Look below for the line with "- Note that" and the line with "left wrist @"; repeat exactly those two lines and all lines between them, but no pictures.

THE DATA
Content starts

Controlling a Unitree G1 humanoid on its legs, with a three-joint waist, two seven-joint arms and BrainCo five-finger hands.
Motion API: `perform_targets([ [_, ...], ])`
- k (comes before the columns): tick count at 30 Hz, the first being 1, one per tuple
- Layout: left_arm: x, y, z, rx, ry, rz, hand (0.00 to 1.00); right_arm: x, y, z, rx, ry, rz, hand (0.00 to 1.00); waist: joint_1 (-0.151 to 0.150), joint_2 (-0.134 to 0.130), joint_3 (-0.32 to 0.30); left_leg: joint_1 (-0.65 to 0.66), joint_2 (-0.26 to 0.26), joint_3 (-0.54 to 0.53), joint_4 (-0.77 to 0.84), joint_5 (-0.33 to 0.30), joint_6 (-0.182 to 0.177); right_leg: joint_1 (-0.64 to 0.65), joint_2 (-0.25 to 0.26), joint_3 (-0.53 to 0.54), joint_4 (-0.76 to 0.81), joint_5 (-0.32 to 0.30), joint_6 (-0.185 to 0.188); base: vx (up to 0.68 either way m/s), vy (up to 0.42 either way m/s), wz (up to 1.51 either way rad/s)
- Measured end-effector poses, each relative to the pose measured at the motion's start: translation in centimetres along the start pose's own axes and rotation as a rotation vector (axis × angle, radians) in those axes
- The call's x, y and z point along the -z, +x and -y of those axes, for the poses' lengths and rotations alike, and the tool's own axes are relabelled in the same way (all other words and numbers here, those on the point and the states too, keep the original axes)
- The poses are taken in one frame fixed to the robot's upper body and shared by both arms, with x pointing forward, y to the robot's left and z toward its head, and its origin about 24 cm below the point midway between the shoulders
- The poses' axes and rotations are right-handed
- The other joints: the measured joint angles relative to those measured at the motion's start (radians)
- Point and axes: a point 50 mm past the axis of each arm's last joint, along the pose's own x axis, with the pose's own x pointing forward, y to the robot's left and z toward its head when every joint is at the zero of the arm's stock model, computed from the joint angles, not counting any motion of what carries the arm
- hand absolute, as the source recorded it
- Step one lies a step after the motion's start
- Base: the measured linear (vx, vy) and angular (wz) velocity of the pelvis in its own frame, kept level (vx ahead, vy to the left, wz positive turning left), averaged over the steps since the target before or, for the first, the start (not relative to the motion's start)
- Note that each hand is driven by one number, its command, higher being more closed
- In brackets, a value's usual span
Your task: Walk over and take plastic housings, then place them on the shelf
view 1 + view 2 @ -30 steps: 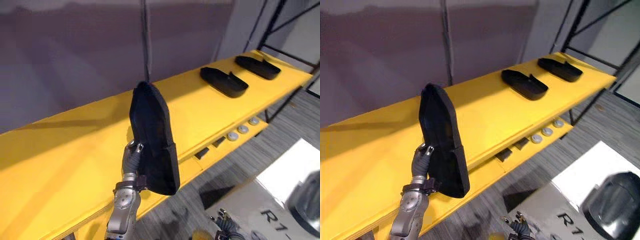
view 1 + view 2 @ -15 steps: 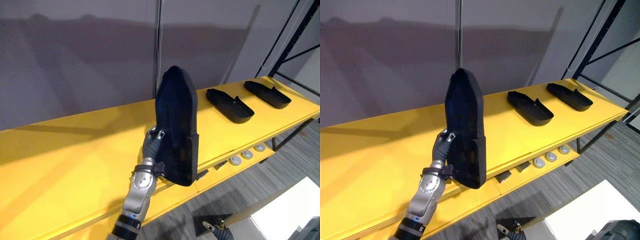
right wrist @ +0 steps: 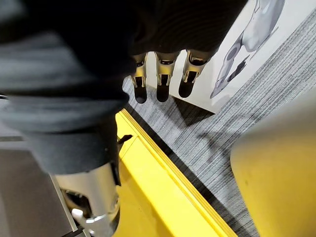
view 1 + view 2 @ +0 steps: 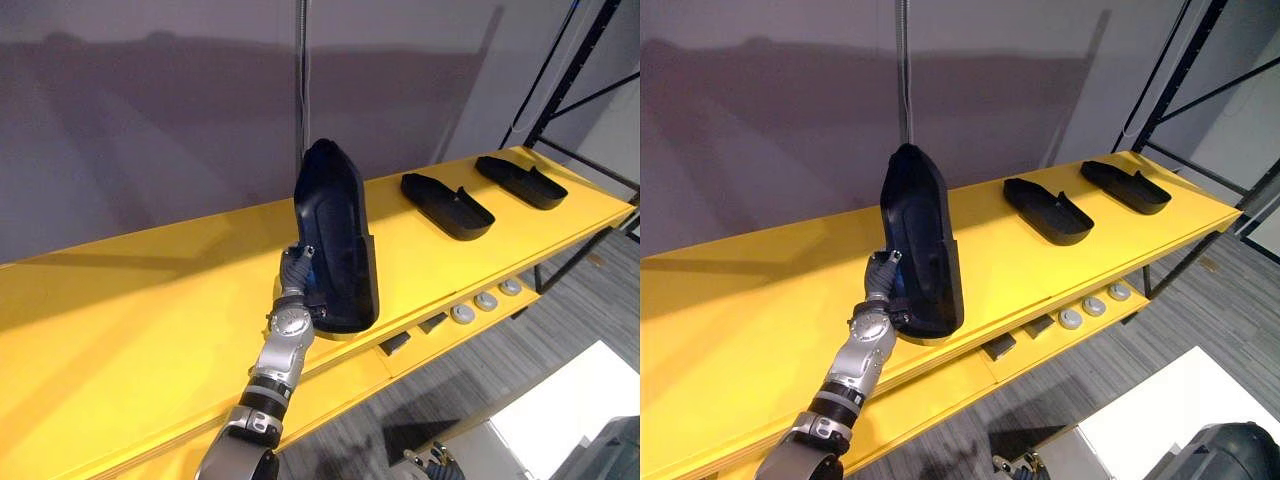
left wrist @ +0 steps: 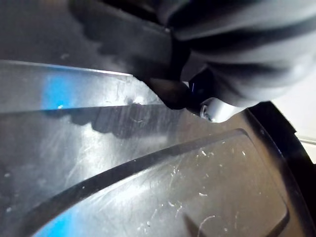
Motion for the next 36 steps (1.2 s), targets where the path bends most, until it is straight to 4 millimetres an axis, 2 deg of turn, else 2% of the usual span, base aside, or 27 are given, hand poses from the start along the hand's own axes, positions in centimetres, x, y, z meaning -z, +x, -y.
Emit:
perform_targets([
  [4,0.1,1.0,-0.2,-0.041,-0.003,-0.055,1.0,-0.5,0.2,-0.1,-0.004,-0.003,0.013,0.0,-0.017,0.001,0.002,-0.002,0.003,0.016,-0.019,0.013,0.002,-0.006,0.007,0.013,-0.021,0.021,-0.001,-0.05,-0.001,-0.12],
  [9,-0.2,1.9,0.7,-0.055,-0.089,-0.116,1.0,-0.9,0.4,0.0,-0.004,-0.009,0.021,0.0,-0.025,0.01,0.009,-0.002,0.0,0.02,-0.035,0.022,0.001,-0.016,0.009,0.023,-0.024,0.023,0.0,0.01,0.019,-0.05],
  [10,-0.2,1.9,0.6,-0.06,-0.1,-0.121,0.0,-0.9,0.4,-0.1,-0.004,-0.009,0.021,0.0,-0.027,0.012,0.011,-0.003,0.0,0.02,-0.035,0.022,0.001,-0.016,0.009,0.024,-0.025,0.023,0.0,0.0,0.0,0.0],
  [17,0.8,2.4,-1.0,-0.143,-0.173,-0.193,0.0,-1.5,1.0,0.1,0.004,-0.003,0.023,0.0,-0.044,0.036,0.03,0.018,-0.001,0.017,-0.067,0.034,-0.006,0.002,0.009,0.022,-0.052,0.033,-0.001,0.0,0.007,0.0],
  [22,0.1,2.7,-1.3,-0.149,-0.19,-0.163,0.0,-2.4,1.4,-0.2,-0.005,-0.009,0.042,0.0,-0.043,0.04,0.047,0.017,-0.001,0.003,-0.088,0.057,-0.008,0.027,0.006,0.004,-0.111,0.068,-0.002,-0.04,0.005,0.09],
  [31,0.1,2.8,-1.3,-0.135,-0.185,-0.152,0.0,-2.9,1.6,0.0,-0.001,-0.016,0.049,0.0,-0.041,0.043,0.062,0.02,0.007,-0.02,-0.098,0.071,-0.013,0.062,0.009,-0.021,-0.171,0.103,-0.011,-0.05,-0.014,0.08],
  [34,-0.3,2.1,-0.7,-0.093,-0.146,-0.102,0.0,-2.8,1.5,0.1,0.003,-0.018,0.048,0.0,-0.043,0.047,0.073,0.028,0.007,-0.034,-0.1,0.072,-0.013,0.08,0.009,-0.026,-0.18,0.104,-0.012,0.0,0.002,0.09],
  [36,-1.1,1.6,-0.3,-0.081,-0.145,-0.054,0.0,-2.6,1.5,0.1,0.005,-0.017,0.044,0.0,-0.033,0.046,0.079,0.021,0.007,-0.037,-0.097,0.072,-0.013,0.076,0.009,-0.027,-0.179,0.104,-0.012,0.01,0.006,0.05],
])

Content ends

COMPLETED TASK
- Note that each hand is driven by one number, its command, higher being more closed
- In brackets, a value's usual span
Your task: Walk over and take plastic housings, then place them on the shelf
view 1 + view 2 @ -30 steps: 
view 1 + view 2 @ -15 steps: 
right wrist @ +0 steps: 
view 1 + view 2 @ +0 steps: 
left wrist @ +0 steps: 

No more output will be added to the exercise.